■ **Exercise**
Only the text should come through, so restate the listing exactly and drop its images.

■ **Data segment**
+ + + + + + +

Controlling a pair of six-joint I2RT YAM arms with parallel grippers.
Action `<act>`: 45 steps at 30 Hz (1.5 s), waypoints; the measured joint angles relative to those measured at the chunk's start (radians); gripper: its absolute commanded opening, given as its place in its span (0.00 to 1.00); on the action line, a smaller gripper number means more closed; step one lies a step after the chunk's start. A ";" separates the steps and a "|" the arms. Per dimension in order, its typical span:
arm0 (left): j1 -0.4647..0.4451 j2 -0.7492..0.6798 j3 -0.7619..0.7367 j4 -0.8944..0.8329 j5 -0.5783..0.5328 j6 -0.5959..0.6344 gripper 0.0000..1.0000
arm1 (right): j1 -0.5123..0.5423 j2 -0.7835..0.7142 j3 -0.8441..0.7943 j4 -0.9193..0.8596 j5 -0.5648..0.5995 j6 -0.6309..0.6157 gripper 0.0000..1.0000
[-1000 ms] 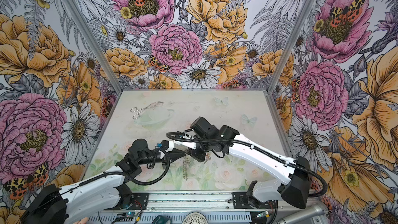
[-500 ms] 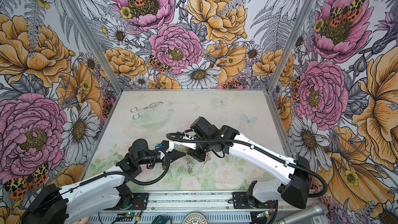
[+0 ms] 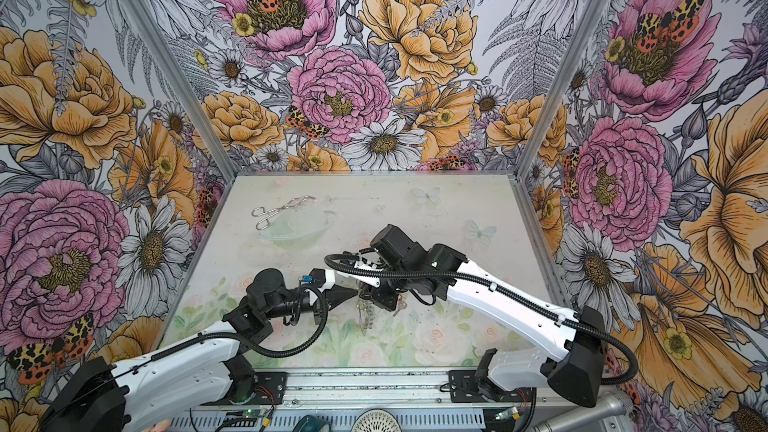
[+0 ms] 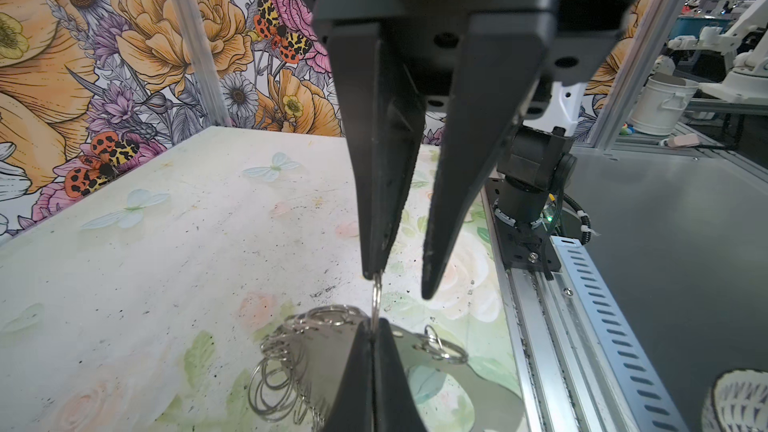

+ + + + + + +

■ **Written solution**
Controlling a pair of six-joint I2RT YAM arms with parallel grippers.
Action `<act>`: 45 steps at 30 Hz (1.5 s), waypoints; the measured joint angles relative to those measured at the chunk's start (radians); gripper: its absolute commanded opening, given as its place in its span (0.00 to 1.00); on the action line, a smaller gripper number means more closed; step one lies a step after the chunk's start. A ";" separates the steps and a "|" the arms. Per dimension in order, its typical span:
arm0 (left): j1 -0.4647..0.4451 j2 -0.7492..0.6798 j3 -0.7619..0.7367 j4 -0.8944..0.8329 j5 -0.5783..0.5328 j6 -0.5959..0.6344 gripper 0.0000..1.0000
arm1 (right): j1 -0.5123..0.5423 j2 -0.7835..0.7142 j3 -0.8441..0.7943 j4 -0.9193..0.8596 j5 -0.5648..0.5995 j6 -0.6309..0.6157 gripper 0.0000..1.0000
[-1000 ms] 
[-500 ms] 
[+0 ms] 
[+0 ms] 

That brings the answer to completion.